• [Your objective]: In the material below, the required lines run from the one containing "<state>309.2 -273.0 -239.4" through the one containing "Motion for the". Copy those lines exactly, ends included, and nothing else.

★ ★ ★ ★ ★

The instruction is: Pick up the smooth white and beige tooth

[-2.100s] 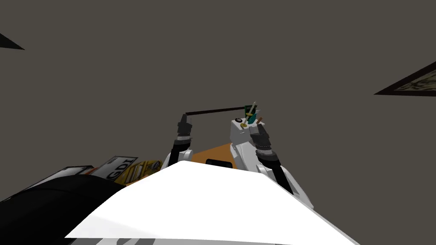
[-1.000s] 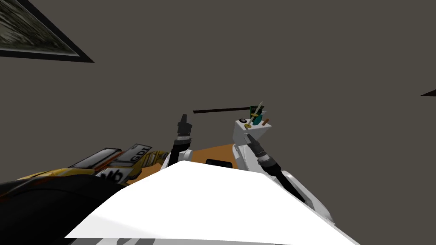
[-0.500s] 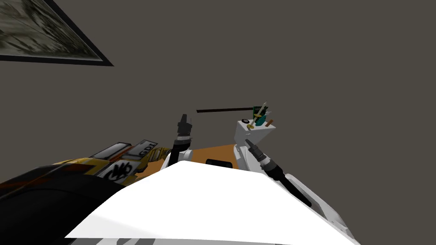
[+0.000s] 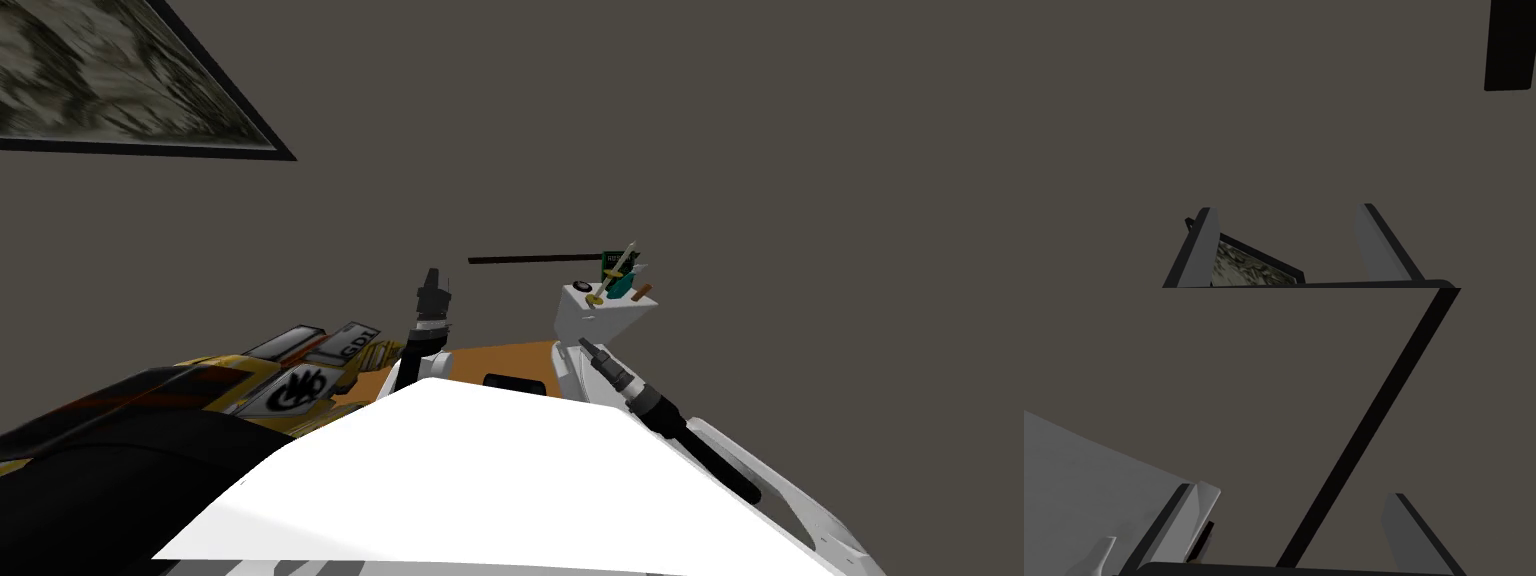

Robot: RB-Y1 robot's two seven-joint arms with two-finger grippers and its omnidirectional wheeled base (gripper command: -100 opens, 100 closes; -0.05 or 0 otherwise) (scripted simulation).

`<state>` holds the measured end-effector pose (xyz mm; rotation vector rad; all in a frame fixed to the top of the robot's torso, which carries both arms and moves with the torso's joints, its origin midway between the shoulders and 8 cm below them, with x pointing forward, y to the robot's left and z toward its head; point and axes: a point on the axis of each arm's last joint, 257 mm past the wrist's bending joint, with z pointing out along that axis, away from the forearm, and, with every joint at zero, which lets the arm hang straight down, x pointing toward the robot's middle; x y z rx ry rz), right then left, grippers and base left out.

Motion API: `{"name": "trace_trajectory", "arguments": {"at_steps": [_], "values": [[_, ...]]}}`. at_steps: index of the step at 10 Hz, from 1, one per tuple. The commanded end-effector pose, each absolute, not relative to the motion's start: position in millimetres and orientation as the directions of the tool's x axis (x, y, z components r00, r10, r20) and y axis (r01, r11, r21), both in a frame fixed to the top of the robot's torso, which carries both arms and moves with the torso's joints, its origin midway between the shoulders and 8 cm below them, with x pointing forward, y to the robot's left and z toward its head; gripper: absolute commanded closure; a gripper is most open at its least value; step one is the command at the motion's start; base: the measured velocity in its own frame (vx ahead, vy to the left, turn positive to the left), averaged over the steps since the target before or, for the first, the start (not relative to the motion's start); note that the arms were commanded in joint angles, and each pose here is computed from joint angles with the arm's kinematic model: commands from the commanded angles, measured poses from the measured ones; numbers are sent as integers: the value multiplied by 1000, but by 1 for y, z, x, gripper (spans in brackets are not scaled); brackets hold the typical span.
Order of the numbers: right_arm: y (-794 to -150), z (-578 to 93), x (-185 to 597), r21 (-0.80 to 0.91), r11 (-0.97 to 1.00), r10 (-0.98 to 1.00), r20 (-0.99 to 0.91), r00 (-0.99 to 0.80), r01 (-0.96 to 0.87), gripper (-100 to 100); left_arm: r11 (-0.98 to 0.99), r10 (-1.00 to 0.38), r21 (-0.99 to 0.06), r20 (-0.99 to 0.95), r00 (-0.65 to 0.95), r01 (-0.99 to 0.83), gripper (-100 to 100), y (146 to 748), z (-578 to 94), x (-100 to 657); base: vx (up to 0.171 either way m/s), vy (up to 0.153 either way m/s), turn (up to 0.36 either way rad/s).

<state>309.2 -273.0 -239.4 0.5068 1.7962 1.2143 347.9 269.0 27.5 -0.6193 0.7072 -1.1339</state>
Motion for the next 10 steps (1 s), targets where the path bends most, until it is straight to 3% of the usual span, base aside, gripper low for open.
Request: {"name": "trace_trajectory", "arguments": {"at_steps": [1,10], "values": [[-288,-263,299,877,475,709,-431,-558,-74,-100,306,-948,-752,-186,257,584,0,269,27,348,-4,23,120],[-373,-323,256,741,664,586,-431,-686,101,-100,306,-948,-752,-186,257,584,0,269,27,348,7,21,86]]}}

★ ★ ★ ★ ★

• [Your response]:
<state>309.2 -273.0 -239.4 0.5068 1.7962 1.2143 347.9 269.0 27.5 -0.6193 0.7072 -1.1339</state>
Motion for the next 10 steps (1 s), targets where the path bends most, until it is straight to 3% of the usual span, base aside, gripper low for open.

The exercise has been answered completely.